* **Exercise objective**
Look below for the line that contains "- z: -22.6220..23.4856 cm", then copy it and each following line exactly, through and including the line that contains "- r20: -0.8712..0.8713".

* **Task data**
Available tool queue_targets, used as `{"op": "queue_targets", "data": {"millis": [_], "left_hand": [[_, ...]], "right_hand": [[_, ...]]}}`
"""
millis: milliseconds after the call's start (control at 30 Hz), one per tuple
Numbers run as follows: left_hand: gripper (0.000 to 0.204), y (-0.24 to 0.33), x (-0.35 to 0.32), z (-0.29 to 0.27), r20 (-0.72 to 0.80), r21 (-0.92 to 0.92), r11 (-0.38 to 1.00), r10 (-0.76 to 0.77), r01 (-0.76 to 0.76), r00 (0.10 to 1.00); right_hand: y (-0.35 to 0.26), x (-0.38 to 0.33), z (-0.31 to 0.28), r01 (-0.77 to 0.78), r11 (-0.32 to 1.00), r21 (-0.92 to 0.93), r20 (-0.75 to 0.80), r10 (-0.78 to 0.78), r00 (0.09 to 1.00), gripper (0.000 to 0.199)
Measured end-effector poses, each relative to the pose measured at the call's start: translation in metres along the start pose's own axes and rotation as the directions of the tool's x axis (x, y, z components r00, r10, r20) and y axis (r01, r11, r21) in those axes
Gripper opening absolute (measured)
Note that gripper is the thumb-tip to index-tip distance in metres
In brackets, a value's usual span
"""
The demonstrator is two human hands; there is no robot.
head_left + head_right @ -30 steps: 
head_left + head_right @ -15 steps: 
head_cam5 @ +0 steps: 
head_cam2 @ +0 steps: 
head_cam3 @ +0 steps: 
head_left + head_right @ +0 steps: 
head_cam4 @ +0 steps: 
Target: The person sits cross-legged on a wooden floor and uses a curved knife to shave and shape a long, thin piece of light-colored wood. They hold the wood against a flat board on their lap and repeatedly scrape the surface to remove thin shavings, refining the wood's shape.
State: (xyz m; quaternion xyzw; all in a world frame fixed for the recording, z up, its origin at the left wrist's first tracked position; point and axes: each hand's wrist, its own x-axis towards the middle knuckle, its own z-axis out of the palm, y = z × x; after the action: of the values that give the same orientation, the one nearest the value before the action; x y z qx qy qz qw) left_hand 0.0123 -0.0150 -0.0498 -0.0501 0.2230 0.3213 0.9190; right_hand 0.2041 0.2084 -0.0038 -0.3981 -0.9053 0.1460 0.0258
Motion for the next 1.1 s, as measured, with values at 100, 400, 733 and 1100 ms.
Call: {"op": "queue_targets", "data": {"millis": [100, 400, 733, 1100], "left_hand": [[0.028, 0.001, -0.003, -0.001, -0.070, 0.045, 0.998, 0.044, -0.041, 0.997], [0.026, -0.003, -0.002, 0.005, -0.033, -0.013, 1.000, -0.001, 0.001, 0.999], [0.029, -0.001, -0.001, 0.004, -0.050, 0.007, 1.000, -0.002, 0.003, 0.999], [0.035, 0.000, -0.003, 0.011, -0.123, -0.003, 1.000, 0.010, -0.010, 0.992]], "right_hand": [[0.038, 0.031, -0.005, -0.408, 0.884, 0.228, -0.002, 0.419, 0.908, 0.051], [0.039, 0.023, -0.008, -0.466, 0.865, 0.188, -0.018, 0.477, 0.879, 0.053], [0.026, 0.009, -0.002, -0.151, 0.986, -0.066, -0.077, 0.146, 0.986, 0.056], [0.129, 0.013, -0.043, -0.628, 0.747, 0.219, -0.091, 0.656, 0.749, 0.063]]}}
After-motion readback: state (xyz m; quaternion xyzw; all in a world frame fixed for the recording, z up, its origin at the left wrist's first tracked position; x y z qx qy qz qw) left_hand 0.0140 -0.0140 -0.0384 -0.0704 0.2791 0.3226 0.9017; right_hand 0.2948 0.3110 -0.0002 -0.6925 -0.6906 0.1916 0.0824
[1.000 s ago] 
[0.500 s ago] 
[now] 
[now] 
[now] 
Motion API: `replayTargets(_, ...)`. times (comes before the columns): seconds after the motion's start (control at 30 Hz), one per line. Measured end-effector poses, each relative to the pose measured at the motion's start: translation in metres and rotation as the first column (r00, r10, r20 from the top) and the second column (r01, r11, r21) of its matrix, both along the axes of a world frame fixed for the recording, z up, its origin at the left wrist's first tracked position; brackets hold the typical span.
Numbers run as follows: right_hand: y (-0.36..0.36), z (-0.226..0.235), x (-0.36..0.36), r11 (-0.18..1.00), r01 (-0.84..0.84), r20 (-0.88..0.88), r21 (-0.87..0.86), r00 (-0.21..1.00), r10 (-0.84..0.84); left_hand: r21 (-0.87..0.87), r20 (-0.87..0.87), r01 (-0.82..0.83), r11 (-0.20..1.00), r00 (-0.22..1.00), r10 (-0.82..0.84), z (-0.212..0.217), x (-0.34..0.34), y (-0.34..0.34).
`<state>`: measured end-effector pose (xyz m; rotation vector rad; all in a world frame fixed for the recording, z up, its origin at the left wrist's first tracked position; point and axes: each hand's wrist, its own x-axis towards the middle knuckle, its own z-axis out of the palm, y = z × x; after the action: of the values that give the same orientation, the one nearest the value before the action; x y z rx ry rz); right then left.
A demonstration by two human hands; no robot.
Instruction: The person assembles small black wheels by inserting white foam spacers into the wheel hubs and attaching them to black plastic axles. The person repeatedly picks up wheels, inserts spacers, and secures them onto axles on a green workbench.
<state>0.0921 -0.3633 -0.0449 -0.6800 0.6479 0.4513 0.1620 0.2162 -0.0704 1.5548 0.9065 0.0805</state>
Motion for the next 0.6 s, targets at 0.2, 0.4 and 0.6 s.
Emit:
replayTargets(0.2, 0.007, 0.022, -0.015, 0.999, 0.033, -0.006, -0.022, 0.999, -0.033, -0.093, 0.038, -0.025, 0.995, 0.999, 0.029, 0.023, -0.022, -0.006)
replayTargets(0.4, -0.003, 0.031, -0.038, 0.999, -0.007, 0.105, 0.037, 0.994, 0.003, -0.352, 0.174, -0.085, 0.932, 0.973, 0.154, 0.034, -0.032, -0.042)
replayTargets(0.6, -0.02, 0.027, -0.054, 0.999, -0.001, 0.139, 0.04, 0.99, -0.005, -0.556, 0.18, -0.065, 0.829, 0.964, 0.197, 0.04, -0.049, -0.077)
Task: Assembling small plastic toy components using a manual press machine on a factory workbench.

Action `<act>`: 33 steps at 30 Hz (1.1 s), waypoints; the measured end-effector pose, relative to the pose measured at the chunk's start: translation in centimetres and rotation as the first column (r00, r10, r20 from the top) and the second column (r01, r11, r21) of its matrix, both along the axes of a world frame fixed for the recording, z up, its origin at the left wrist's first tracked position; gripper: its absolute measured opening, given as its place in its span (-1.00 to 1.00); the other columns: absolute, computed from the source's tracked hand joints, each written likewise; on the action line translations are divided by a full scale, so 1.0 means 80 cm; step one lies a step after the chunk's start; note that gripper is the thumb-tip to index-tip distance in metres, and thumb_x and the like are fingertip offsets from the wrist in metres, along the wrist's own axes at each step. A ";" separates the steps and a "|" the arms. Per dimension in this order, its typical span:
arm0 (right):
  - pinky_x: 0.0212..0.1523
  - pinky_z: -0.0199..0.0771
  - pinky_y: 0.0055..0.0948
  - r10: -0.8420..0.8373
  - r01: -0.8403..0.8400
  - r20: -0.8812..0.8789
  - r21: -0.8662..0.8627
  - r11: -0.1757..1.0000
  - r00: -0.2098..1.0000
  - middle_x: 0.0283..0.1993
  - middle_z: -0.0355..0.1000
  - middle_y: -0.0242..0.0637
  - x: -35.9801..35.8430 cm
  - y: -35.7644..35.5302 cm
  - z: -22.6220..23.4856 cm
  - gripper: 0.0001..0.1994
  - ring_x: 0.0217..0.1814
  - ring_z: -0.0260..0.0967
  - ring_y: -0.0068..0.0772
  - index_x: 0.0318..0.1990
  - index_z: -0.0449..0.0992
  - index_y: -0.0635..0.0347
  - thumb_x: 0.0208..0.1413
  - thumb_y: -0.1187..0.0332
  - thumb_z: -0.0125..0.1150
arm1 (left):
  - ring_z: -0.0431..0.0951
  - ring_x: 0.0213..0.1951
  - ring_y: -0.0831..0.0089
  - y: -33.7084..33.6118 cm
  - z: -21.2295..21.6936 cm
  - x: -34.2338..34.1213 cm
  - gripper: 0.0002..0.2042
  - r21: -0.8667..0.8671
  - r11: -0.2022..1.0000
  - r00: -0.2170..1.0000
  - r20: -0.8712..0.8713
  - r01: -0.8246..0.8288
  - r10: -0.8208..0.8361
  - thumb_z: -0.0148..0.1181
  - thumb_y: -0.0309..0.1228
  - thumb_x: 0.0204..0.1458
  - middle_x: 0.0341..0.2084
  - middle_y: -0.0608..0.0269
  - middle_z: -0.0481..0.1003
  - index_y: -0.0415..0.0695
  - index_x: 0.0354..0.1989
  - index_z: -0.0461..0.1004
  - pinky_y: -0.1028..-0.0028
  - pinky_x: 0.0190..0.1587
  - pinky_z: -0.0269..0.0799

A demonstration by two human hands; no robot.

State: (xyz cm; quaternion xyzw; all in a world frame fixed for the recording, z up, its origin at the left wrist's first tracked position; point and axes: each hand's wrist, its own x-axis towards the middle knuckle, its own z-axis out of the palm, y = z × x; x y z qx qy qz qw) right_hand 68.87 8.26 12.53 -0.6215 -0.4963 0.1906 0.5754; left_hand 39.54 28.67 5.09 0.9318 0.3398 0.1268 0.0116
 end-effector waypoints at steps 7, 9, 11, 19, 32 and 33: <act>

* **Answer section**
  - z: -22.6220..23.4856 cm
  - gripper: 0.0001..0.1994
  - ring_x: 0.0217..0.1814
  - ring_z: -0.0260..0.0967
  - ring_y: -0.0068..0.0772
  - index_x: 0.0318..0.1990
  - index_z: -0.0449..0.0992
  - index_y: -0.0635..0.0347
  - thumb_x: 0.0208..0.1413
  - thumb_y: -0.1187..0.0332
  - thumb_z: -0.0125..0.1150
arm1 (left):
  - ring_z: -0.0431..0.0951
  - ring_x: 0.0213..0.1951
  - ring_y: -0.0831..0.0089
  - y: -33.7084..33.6118 cm
  - z: -21.2295..21.6936 cm
  - x: -34.2338..34.1213 cm
  - gripper: 0.0002..0.2042
  - r21: -0.8667..0.8671
  - r11: -0.2022..1.0000
  - r00: -0.2170..1.0000
  - r20: -0.8712..0.8713

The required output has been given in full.